• **What the task requires**
Identify all lines below that hold "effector" and collect them.

▬▬▬▬▬▬▬▬▬▬

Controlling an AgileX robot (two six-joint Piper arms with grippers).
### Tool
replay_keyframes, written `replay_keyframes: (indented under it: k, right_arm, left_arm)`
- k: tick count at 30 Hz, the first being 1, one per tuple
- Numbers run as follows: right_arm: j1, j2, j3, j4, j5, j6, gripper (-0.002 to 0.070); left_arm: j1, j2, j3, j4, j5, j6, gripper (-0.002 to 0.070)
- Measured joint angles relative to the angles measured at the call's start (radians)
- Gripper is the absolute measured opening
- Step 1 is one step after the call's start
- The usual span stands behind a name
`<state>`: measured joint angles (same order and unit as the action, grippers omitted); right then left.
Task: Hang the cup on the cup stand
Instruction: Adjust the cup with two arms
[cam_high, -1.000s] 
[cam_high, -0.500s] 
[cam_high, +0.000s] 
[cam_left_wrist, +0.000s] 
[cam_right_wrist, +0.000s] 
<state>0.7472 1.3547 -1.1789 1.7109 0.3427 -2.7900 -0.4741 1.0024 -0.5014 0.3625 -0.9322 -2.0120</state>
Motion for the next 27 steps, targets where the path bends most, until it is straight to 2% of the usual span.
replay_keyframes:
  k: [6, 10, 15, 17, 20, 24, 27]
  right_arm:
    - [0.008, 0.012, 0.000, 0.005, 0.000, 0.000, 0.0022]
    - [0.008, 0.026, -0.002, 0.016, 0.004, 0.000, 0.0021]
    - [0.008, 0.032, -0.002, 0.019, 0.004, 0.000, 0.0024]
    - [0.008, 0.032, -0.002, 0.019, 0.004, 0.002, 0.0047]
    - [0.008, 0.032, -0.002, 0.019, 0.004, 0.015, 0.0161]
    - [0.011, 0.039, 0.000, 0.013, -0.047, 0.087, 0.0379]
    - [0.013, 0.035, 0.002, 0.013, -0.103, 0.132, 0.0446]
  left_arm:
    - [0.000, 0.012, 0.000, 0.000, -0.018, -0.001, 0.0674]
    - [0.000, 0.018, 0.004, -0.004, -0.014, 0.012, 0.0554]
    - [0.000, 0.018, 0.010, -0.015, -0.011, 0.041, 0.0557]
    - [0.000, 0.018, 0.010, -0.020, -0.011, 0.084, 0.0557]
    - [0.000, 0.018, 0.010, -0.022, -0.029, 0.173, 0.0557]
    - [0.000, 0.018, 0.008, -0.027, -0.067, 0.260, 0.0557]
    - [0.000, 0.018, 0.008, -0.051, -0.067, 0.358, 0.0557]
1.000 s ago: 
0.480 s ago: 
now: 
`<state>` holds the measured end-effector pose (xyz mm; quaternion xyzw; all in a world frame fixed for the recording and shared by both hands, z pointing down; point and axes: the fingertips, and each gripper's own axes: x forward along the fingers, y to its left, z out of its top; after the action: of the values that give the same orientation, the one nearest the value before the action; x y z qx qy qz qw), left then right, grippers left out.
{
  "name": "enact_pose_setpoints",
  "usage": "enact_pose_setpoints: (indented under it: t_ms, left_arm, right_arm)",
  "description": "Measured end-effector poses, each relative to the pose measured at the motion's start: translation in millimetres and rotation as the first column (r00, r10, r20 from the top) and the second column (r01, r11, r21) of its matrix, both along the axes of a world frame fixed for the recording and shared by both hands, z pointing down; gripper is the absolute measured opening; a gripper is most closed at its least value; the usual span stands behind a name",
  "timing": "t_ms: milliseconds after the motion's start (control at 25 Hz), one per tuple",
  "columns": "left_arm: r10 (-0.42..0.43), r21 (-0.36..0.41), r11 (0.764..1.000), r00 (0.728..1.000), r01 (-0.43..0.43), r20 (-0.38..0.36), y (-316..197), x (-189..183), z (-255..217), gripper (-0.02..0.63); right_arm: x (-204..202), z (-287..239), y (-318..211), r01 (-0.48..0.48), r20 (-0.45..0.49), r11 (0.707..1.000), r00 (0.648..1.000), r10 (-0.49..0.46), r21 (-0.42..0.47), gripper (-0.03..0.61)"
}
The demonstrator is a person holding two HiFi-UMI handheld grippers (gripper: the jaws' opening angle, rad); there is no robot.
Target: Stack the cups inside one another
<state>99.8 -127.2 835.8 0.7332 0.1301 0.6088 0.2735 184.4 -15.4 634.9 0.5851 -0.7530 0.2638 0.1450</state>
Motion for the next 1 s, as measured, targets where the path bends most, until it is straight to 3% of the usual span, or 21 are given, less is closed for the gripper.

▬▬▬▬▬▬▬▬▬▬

• **Completed exercise**
`<state>` holds the measured end-effector pose (xyz mm; quaternion xyzw; all in a world frame fixed for the recording and shared by both hands, z pointing down; point and axes: the fingertips, and each gripper's own axes: x forward along the fingers, y to its left, z out of its top; after the action: of the values that give the same orientation, the one nearest the value before the action; x y z qx qy qz qw), left then right, grippers left out.
  "description": "Measured end-effector poses, each relative to the pose measured at the motion's start: translation in millimetres and rotation as the first column (r00, r10, r20 from the top) and the second column (r01, r11, r21) of its matrix, both along the axes of a world frame fixed for the recording and shared by both hands, z pointing down; gripper is the absolute measured opening; a gripper is most closed at its least value; the usual span stands behind a name",

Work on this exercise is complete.